On behalf of PlastikCity, Plastribution’s Mike Boswell sheds some light on the recent material price falls within the industry…keep calm & carry on?
Inevitably commodity grades tend to react most rapidly, although it is notable that the amplitude of change tends to be much less severe than the movements seen in oil prices. Furthermore supply and demand will also influence pricing and hence the reason why in the polyethylene market we have seen a mixed response on pricing as certain materials and grades remain in very short supply.
Such rapid price reductions have not been seen since the 2008 ‘Lehmans Shock’/banking crisis. However, after the crash, in the second half of 2008 there was a sharp bounce and strong recovery in prices as depicted in this graph.

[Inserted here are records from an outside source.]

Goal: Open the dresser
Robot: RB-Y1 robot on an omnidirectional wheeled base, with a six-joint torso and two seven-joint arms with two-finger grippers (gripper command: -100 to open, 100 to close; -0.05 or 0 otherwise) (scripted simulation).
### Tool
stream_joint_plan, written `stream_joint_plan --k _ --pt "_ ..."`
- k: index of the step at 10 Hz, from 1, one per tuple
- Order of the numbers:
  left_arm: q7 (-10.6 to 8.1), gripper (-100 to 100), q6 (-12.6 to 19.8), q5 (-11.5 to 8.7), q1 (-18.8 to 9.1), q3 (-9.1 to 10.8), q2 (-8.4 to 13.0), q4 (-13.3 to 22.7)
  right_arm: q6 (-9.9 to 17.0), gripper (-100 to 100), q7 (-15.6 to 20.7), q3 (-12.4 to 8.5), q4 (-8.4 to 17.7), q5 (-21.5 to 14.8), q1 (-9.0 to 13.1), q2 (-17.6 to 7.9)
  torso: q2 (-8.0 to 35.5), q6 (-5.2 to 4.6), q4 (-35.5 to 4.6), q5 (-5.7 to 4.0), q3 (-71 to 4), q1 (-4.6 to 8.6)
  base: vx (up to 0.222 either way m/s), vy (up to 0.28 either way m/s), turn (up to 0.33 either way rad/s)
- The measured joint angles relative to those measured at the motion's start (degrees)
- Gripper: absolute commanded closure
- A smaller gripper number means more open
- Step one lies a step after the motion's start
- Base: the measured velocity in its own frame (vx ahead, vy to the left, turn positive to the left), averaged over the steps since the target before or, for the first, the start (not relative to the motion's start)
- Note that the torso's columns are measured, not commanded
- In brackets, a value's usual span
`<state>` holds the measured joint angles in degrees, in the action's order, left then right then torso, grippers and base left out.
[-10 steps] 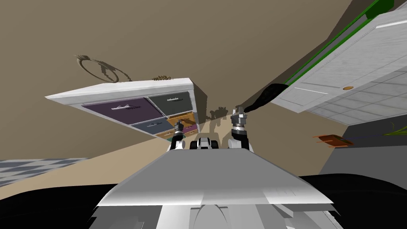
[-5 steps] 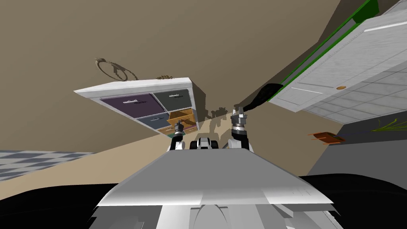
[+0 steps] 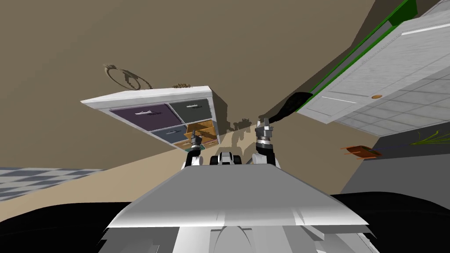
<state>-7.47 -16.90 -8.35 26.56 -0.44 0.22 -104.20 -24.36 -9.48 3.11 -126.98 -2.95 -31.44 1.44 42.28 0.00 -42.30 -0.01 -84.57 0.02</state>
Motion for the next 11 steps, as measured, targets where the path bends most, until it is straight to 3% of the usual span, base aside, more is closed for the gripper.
stream_joint_plan --k 5,6,11 --pt "-0.19 -100 5.7 -0.5 3.4 -0.07 0.3 -7.9 0.0 0 0.0 0.0 0.0 0.0 0.0 0.0 0.3 0.08 -0.3 -0.18 0.1 0.09 0.01 -0.003 -0.008" --pt "-0.22 0 6.0 -0.5 3.5 -0.06 0.4 -8.0 0.0 0 0.0 0.0 0.0 0.0 0.0 0.0 0.3 0.04 -0.2 -0.11 0.2 0.08 0.005 0.0 -0.002" --pt "-0.2 0 6.2 -0.5 3.6 -0.1 0.4 -7.7 0.0 0 0.0 0.0 0.0 0.0 0.0 0.0 0.0 0.01 0.0 -0.01 0.0 0.0 0.0 0.0 0.0"
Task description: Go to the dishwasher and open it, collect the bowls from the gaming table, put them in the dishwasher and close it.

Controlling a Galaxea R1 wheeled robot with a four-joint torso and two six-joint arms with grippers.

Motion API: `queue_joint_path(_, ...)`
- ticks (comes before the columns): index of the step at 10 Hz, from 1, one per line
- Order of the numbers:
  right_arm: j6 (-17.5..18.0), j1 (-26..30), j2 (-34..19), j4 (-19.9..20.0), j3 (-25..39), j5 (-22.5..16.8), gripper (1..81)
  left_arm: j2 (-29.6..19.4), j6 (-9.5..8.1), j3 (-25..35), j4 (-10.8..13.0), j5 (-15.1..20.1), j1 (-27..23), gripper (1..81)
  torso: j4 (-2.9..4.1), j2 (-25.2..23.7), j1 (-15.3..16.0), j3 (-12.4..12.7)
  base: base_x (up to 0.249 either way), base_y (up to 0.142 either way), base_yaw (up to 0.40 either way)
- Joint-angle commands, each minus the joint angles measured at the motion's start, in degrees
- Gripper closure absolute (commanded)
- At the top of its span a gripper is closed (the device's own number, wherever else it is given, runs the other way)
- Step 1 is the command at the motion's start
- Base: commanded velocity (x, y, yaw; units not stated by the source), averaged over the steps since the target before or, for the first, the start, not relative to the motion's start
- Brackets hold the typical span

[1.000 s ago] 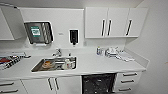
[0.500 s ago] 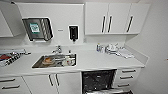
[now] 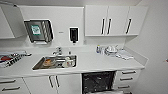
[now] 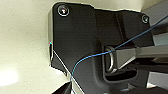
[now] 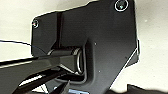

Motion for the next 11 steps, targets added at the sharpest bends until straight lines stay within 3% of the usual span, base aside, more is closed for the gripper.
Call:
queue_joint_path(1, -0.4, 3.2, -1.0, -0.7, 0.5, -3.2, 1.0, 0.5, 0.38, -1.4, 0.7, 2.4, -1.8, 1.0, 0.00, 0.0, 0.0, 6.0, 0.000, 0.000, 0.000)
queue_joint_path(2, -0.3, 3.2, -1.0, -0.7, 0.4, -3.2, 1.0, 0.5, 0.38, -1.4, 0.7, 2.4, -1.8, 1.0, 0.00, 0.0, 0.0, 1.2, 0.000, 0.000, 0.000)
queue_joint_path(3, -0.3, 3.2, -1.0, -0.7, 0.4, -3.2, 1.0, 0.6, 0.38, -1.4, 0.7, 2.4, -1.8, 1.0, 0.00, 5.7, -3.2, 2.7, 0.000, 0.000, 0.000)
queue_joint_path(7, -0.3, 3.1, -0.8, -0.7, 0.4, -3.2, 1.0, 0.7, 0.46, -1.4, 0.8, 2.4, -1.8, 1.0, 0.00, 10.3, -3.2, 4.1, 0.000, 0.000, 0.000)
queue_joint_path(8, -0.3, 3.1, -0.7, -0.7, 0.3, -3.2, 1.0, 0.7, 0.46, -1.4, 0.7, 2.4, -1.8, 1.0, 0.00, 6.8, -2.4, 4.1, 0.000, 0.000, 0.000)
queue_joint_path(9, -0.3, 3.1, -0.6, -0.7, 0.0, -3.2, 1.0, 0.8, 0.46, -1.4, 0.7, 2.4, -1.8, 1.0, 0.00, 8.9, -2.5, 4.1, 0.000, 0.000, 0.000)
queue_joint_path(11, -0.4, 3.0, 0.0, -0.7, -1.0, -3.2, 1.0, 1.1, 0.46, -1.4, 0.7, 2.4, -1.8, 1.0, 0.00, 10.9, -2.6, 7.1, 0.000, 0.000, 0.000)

However, two contrasting factors may both have a part to play in what happens to polymer prices going forward:
Crude Oil Prices
Whilst there has been criticism of OPEC for not cutting production, the real cause of global oversupply of oil relates to the exploitation of Shale Oil & Shale Gas in North America. However, given that ‘Shale’ wells have a very short life of less than 18 months, it is expected that the current low prices will soon bring supply and demand back towards equilibrium. In the meantime, polymer producers continue to enjoy low feedstock and energy costs, which enables them to remain profitable at lower selling prices.
Polymer Supply and Demand
Following the losses polymer producers incurred as a result of holding high inventories as the market price of polymers crashed immediately following the Lehmans Crisis in 2008, the producers have become far more conservative and have closely matched polymer production with demand. In the current market, this has enabled polymer producers to limit the extent of the upstream price reductions they have passed through into polymer selling prices, and effectively they have managed to enhance margins and profitability.
So it appears that there are two competing factors with regard to polymer pricing going forward, and this could lead to a range of possible outcomes. However, if crude oil prices continue to remain depressed, then the likelihood is towards lower polymer prices, albeit with polymer producers enjoying better levels of profitability.
A further possibility is that the rapid decline in crude oil prices could result in an economic shockwave of uncertainty, which then results in a broader collapse in commodity prices and further destabilises the fragile state of the global economy. Although it is hoped that such calamity can be avoided and that lower oil prices stimulate economic growth.